ROE or return on equity is a useful tool to assess how effectively a company can generate returns on the investment it received from its shareholders. In simpler terms, it measures the profitability of a company in relation to shareholder's equity.

Check out our latest analysis for Wesfarmers

How To Calculate Return On Equity?

The formula for return on equity is:

Return on Equity = Net Profit (from continuing operations) ÷ Shareholders' Equity

So, based on the above formula, the ROE for Wesfarmers is:

30% = AU$2.5b ÷ AU$8.3b (Based on the trailing twelve months to June 2023).

The 'return' refers to a company's earnings over the last year. One way to conceptualize this is that for each A$1 of shareholders' capital it has, the company made A$0.30 in profit.

What Is The Relationship Between ROE And Earnings Growth?

So far, we've learned that ROE is a measure of a company's profitability. Based on how much of its profits the company chooses to reinvest or "retain", we are then able to evaluate a company's future ability to generate profits. Assuming everything else remains unchanged, the higher the ROE and profit retention, the higher the growth rate of a company compared to companies that don't necessarily bear these characteristics.

A Side By Side comparison of Wesfarmers' Earnings Growth And 30% ROE

First thing first, we like that Wesfarmers has an impressive ROE. Secondly, even when compared to the industry average of 12% the company's ROE is quite impressive. This likely paved the way for the modest 9.2% net income growth seen by Wesfarmers over the past five years.

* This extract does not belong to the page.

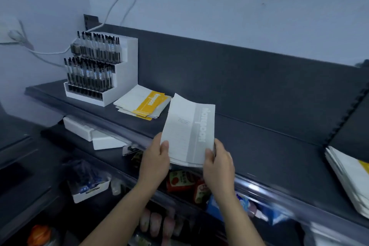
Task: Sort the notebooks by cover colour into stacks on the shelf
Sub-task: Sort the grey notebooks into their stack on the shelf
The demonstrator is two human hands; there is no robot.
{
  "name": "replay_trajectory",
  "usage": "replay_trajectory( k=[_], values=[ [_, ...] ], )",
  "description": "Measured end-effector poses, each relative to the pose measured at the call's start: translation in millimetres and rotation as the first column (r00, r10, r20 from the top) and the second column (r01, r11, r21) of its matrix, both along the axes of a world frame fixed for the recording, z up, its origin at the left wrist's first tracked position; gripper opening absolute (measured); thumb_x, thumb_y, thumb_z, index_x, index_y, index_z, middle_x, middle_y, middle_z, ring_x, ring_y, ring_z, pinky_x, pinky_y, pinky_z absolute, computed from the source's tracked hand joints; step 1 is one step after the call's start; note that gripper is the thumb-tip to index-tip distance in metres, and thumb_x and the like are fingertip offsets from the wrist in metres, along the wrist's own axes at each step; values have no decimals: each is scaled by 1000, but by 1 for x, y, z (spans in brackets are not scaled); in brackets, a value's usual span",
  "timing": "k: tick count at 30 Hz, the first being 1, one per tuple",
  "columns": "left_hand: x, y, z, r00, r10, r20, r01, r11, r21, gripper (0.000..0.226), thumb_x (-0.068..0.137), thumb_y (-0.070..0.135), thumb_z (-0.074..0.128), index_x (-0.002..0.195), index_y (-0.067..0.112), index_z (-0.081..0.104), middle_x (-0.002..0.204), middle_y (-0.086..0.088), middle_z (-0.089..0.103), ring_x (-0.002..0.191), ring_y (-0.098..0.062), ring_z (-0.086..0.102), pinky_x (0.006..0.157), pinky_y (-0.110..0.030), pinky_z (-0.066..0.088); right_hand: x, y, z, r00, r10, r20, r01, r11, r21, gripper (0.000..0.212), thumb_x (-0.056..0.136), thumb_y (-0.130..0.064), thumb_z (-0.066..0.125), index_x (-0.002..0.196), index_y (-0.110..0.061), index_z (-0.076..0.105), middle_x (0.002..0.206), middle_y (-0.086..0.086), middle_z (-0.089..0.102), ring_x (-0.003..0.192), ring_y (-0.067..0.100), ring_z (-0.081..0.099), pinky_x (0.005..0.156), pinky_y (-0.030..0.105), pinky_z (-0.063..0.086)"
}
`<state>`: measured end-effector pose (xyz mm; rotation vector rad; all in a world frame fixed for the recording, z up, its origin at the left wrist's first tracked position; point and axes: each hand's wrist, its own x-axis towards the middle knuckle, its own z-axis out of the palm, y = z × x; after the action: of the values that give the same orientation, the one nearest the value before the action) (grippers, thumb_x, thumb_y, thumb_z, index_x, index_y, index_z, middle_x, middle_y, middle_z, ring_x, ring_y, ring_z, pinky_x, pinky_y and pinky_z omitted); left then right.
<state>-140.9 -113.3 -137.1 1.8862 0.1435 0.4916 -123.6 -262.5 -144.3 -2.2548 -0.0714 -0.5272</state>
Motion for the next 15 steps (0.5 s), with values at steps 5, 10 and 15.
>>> replay_trajectory(
  k=[5, 10, 15],
  values=[
    [-17, -35, -1, 996, -86, 21, 85, 996, 28, 29, 103, 15, 36, 124, 18, 55, 105, 8, 59, 90, -7, 51, 71, -22, 34, -32, -37, 3, 994, -105, 12, 105, 994, -38, 23, 99, -19, 43, 119, -17, 53, 105, -2, 61, 100, 21, 49, 75, 29, 34],
    [-29, -81, -1, 988, -155, 11, 154, 987, 51, 24, 101, 13, 37, 115, 18, 56, 96, 9, 60, 86, -10, 55, 68, -29, 38, -60, -85, 8, 983, -181, 27, 183, 982, -50, 21, 99, -18, 44, 118, -17, 54, 103, -3, 61, 91, 15, 42, 72, 29, 33],
    [-45, -139, 3, 973, -231, 12, 230, 971, 65, 22, 99, 12, 37, 111, 11, 56, 95, 1, 63, 88, -23, 56, 75, -35, 42, -83, -143, 7, 967, -251, 41, 253, 966, -54, 21, 97, -21, 43, 114, -19, 55, 98, -3, 63, 95, 23, 51, 74, 39, 47]
  ],
)
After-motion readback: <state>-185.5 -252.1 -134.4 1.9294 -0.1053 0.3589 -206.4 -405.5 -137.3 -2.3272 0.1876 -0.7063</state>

Next, on comparing with the industry net income growth, we found that Wesfarmers' reported growth was lower than the industry growth of 15% over the last few years, which is not something we like to see.

past-earnings-growth
past-earnings-growth

The basis for attaching value to a company is, to a great extent, tied to its earnings growth. It’s important for an investor to know whether the market has priced in the company's expected earnings growth (or decline). By doing so, they will have an idea if the stock is headed into clear blue waters or if swampy waters await. If you're wondering about Wesfarmers''s valuation, check out this gauge of its price-to-earnings ratio, as compared to its industry.

Is Wesfarmers Making Efficient Use Of Its Profits?

The high three-year median payout ratio of 87% (or a retention ratio of 13%) for Wesfarmers suggests that the company's growth wasn't really hampered despite it returning most of its income to its shareholders.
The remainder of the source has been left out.